Diabetes insipidus (DI) is a rare condition, with a reported prevalence of 1 in 25,000 [1]. Of all DI cases, central or neurogenic cases tend to be more common than nephrogenic cases [2]. Nephrogenic cases may be congenital because of genetic mutation or acquired, typically as a side effect of pharmaceuticals, most commonly lithium [2]. Lithium is a commonly used mood stabilizer for bipolar affective disorder [3]. There are many documented side effects of chronic lithium use, with nephrogenic diabetes insipidus being the most common manifestation, occurring in up to 40% of patients [4].

Patients may undergo years of lithium therapy prior to the onset of the disease, and thus, diagnosis may often be missed. Continued lithium treatment in the setting of undiagnosed nephrogenic DI may lead to worsening dehydration and potential renal damage [4]. Several case reports have documented lithium-induced nephrogenic diabetes insipidus [5, 6]. However, there is a lack of studies directly linking improved medication adherence in a previously non-compliant patient to the development of nephrogenic DI. Here, we present a unique case of nephrogenic diabetes insipidus in a patient on chronic lithium therapy, potentially triggered by a shift in medication compliance following a transfer to a nursing facility after a recent stroke.

Case description

Clinical presentation

A 55-year-old White caucasian male with a history of schizoaffective disorder (managed with lithium for the past 10 years), hyperlipidemia, and a stroke 3 months prior (right-sided residual deficits) presented to the emergency department from his nursing home with altered mental status and syncope. Physical examination revealed signs of dehydration, evident by dry oral mucous membranes, and reduced skin turgor. He was somnolent and not oriented to time, place, or person. The cardiorespiratory exam was unremarkable.
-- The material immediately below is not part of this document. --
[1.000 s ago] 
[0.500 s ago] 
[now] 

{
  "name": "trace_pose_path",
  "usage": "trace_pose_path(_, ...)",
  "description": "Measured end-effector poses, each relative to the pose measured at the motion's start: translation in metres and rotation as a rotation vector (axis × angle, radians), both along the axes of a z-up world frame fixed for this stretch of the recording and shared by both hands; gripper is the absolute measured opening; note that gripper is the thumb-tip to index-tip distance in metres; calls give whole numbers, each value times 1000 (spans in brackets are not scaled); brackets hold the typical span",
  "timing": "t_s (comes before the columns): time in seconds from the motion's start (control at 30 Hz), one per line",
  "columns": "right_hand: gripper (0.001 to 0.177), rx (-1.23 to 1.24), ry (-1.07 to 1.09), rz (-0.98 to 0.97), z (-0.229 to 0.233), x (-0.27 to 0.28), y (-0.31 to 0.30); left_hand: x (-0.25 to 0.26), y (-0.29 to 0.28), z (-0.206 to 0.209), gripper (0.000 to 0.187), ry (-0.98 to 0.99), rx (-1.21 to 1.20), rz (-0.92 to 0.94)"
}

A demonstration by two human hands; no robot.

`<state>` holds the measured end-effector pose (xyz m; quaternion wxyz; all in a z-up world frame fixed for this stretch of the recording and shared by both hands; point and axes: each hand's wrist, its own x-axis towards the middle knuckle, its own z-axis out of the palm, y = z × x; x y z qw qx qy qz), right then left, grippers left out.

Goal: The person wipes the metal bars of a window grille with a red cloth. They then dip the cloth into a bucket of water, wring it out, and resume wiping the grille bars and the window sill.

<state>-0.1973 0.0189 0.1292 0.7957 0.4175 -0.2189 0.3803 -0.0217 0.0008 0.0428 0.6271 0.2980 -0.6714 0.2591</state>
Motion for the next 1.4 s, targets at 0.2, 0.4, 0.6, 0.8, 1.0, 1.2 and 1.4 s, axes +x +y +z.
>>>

However, he exhibited weakness in the right upper and lower extremities, consistent with the residual effects of a prior stroke.

Diagnostic findings

Initial laboratory results showed hypernatremia (Na 157 mmol/L), hyperchloremia (Cl 119 mmol/L), hypercalcemia (Ca 14.3 mg/dL) with elevated ionized calcium (1.71 mmol/L), and elevated creatinine (2.25 mg/dL). Leukocytosis (15.85) and elevated creatine kinase (203 U/L) were also noted. Urinalysis revealed white blood cell (WBC) esterase, 6–10 WBCs, and hyaline casts. Although his serum lithium level was within the therapeutic range, previous levels had been subtherapeutic, making this his first therapeutic level within 8 years. A renal ultrasound ruled out hydronephrosis, and head computed tomography (CT) showed no intracranial abnormalities. Serum protein electrophoresis and urine protein electrophoresis were also unremarkable. Table 1 summarizes the trend of key laboratory results throughout hospitalization.

Table 1 Trend of key laboratory results throughout hospitalization

Management

Parathyroid hormone, parathyroid-hormone-related protein, and protein electrophoresis levels were within normal limits. Creatinine improved to baseline (0.88 mg/dL) following fluid resuscitation. The patient was started on calcitonin and zoledronic acid for hypercalcemia. However, hypernatremia worsened, peaking at 157 mmol/L, prompting initiation of intravenous fluids with 5% dextrose.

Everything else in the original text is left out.